Task statement: Using the entries that follow, collect the lines where the word "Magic" appears.
*** Data in this exercise ***
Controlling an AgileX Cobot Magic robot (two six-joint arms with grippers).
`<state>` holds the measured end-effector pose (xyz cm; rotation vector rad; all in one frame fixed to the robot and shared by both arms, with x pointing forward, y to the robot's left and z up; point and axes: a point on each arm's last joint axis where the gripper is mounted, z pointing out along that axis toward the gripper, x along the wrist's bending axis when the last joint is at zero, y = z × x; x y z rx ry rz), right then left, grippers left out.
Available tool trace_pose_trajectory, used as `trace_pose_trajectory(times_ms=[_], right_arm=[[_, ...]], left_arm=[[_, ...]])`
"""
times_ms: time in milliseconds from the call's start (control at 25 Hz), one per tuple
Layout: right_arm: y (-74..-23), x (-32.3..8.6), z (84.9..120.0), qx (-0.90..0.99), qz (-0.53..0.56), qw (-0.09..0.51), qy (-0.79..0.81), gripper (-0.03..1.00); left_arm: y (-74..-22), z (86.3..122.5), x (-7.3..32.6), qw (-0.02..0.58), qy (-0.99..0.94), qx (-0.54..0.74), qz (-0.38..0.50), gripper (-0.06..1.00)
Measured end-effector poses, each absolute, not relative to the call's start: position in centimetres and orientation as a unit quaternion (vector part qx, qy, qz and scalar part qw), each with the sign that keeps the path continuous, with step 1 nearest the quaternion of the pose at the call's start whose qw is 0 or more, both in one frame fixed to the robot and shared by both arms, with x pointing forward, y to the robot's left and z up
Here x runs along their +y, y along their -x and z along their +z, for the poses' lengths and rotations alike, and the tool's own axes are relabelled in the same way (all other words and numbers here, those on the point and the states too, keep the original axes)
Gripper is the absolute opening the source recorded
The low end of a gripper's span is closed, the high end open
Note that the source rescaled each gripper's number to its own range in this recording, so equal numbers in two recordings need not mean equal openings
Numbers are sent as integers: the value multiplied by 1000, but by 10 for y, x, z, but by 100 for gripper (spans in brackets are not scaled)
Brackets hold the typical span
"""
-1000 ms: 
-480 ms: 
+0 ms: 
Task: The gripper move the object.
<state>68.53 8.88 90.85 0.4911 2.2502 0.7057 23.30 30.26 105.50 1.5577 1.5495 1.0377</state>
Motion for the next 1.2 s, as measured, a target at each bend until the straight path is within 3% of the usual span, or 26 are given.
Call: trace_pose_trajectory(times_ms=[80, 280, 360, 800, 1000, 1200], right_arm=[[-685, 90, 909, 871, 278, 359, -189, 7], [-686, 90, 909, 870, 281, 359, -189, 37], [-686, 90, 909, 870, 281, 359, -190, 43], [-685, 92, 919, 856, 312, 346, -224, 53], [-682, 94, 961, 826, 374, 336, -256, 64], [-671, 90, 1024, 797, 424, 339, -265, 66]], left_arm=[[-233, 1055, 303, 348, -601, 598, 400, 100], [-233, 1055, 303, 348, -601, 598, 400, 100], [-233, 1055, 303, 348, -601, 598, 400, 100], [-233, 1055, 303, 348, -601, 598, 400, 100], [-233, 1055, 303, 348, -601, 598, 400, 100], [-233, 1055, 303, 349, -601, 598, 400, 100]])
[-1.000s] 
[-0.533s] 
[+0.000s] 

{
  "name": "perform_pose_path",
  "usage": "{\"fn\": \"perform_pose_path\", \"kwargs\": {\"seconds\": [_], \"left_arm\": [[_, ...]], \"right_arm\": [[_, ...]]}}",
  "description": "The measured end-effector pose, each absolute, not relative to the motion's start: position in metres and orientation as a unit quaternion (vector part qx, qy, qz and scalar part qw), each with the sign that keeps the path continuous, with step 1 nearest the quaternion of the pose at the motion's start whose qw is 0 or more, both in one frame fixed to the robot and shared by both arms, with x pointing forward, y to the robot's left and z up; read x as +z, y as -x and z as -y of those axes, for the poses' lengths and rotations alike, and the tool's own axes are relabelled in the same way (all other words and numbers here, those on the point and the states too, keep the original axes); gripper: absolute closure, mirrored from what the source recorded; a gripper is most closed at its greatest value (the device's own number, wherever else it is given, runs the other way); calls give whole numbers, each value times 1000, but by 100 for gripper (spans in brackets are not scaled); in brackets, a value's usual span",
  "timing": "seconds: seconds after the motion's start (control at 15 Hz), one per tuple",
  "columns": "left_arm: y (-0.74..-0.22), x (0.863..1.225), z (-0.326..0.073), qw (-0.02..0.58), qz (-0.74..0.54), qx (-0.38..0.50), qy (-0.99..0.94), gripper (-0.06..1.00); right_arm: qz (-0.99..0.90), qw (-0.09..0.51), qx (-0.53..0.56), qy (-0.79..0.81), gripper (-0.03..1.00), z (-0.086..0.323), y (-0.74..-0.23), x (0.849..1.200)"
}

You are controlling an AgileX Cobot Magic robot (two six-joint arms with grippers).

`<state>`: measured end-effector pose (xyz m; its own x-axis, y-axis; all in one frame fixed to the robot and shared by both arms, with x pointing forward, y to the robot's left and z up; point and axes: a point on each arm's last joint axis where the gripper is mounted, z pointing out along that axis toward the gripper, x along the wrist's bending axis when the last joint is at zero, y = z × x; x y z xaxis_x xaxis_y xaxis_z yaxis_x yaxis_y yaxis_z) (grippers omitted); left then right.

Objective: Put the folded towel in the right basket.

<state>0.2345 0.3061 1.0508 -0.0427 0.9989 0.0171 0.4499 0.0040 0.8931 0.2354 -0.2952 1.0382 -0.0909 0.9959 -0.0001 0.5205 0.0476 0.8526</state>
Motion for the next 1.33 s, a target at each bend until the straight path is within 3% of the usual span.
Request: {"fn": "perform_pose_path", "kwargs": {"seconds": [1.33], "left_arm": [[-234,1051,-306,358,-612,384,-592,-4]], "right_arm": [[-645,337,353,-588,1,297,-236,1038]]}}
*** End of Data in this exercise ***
Response area:
Controlling an AgileX Cobot Magic robot (two six-joint arms with grippers).
You are controlling an AgileX Cobot Magic robot (two six-joint arms with grippers).

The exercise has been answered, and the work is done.